Elle entendit le spécialiste soupirer, mais il ne s'éloigna pas d'elle. Il se contenta de la serrer un peu plus fort contre lui, comme s'il pouvait apaiser ses peines, ses angoisses et toutes ses douleurs par cette simple étreinte. La fée ferma les yeux et se laissa bercer par l'odeur de cigarette et de parfum musqué qui se dégageait de Riven. Musa n'avait pourtant jamais aimé l'odeur du tabac, mais sur cet homme, cette flagrance atypique était réconfortante.

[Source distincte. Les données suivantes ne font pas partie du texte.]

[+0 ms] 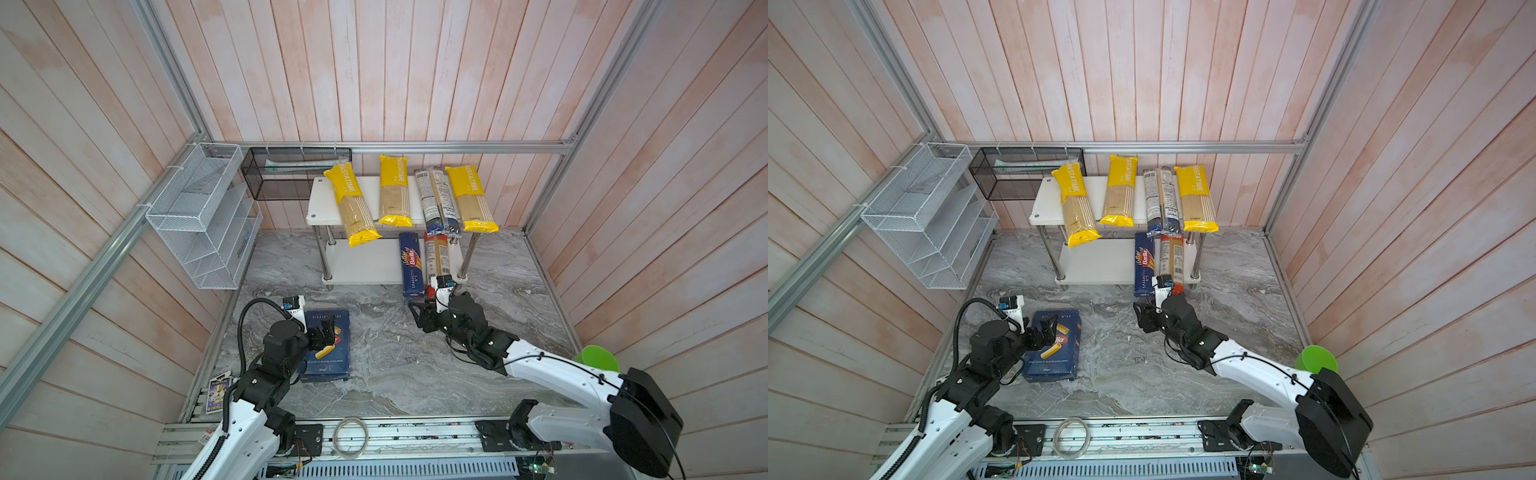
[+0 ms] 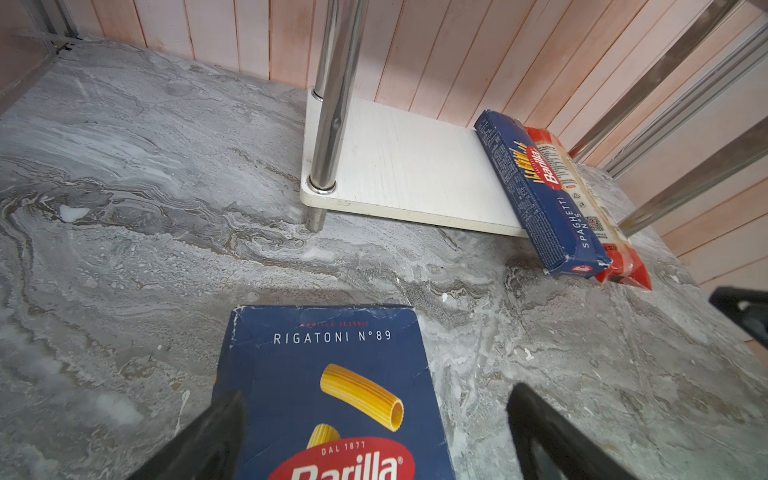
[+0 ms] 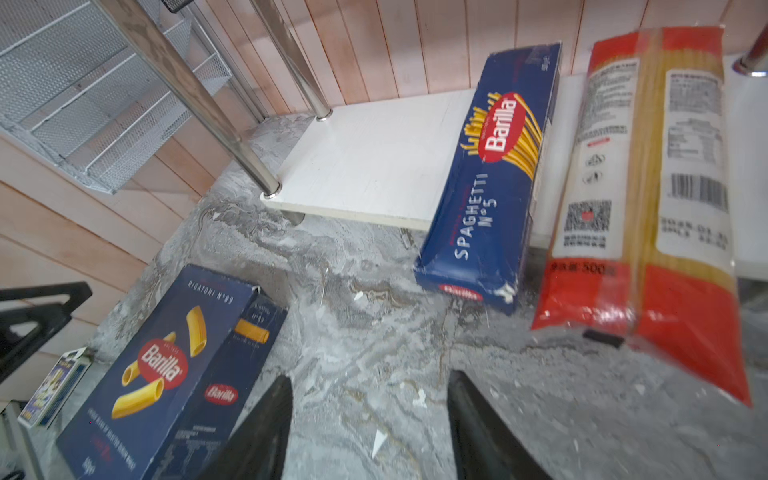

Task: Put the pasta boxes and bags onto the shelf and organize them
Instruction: 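Withdraw the right gripper from the shelf toward the Rigatoni box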

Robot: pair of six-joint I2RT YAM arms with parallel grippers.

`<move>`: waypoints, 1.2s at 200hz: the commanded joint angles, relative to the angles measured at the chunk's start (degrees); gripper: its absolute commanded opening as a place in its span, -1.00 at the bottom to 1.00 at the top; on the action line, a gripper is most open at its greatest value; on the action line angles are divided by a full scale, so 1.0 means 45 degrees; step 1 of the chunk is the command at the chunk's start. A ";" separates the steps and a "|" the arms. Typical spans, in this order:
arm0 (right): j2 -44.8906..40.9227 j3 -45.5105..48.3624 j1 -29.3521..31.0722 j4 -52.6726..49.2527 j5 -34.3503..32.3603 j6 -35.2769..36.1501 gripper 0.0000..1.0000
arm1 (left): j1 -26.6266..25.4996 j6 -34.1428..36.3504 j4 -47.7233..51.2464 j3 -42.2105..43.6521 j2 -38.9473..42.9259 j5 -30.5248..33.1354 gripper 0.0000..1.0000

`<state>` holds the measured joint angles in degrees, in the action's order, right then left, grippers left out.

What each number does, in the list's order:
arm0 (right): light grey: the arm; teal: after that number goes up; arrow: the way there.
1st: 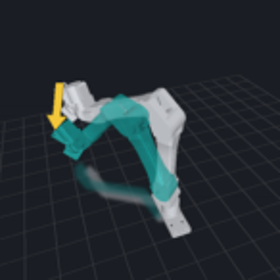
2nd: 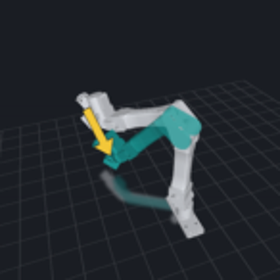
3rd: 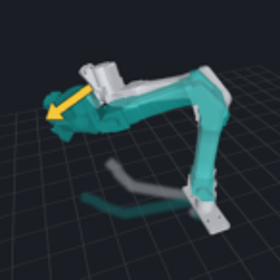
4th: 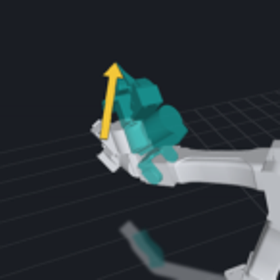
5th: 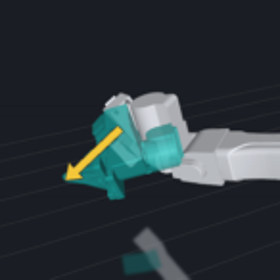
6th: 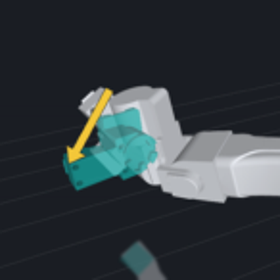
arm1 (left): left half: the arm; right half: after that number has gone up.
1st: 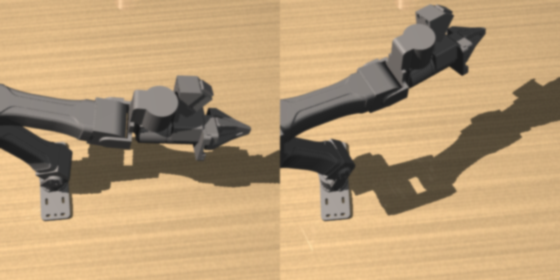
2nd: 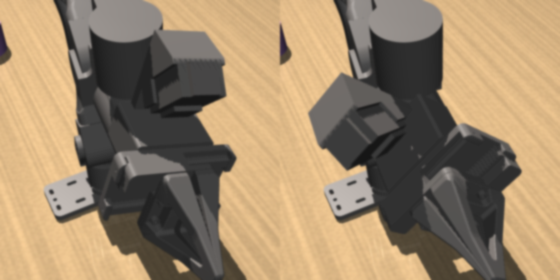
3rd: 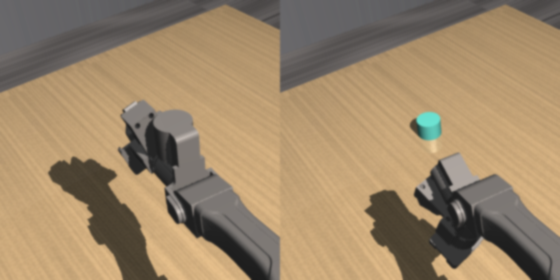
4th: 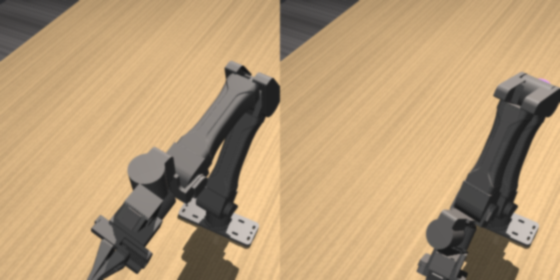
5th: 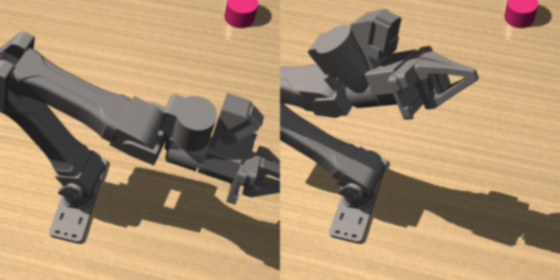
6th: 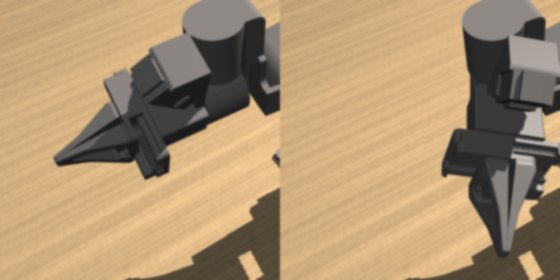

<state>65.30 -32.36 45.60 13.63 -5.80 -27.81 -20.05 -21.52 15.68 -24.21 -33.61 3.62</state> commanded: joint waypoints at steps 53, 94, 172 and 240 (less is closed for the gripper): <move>-0.3382 0.3423 0.0629 0.0573 0.2763 -0.0674 0.18 | 0.0023 -0.2167 0.1379 -0.0385 -0.1242 0.0083 0.99; -0.3657 0.3556 0.0637 0.0644 0.3106 -0.0610 0.18 | 0.0022 -0.3236 0.2481 -0.0947 -0.1961 0.1290 0.99; -0.3504 0.3569 0.0653 0.1093 0.3711 -0.0597 0.19 | 0.0063 -0.3244 0.2165 -0.1012 -0.3192 0.2377 0.99; -0.3679 0.4003 0.0657 0.1168 0.3666 -0.0826 0.20 | 0.0091 -0.2704 0.1162 -0.1117 -0.4627 0.2089 0.99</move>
<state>49.43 -15.31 48.25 17.74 10.02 -30.50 -19.92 -34.94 23.05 -28.29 -52.82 11.66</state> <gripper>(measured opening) 0.601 0.995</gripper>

Il partit de sa chambre quand il fut assuré que la fée allait bien. C'est alors qu'elle se jeta dans son lit sans même prendre la peine de retirer autre chose que ses chaussures. Cette première sortie de l'infirmerie ne se passait pas aussi bien que ce qu'elle avait prévue. Elle avait espéré faire une petite soirée avec ses amies pour fêter son retour et peut-être même invité Sky ainsi que Riven. Après ce qu'il venait de se passer avec le spécialiste, elle préférait désormais éviter. Ses amies ne reviendraient pas avant quelques heures, probablement. Cette petite fête allait donc devoir être reportée, voir annulée. Musa n'avait plus la tête à se réjouir de toute façon. Elle n'arrivait pas à se sortir de l'esprit ce que Riven lui avait dit. Il l'avait vu, il l'avait vu se jeter volontairement dans la gueule des monstres et se sacrifier. Elle n'avait pas pu se résoudre à lui expliquer son geste. Alors la jeune femme se doutait que le spécialiste devait s'imaginer toutes sortes de choses, peut-être encore plus affreuses que la réalité. Il ne voudrait plus la voir et aller commencer à l'éviter, comme Sam. Il avait juste eu pitié d'elle lorsqu'elle s'était mise à pleurer mais il essaierait de la fuir comme tous les autres. Elle en était sûre. De nouvelles larmes perlèrent sur ses joues et trempèrent son oreiller. La fée pouvait pleurer autant qu'elle le souhaitait, personne n'était là de toute façon. Les sanglots secouèrent son corps, et des bruits étouffer par l'oreiller parvinrent de sa bouche. Elle ne voulait pas que les choses se passent ainsi, craindre d'être abandonnée, d'être seule, et de ne jamais se remettre de l'acte qu'elle s'était elle-même infligée. Elle s'endormit dans cet état pour le moins déplorable, son oreiller humide, quelques minutes avant que ses colocataires ne reviennent. Musa entendit vaguement ces dernières rentrer, mais aucune n'osa déranger son sommeil.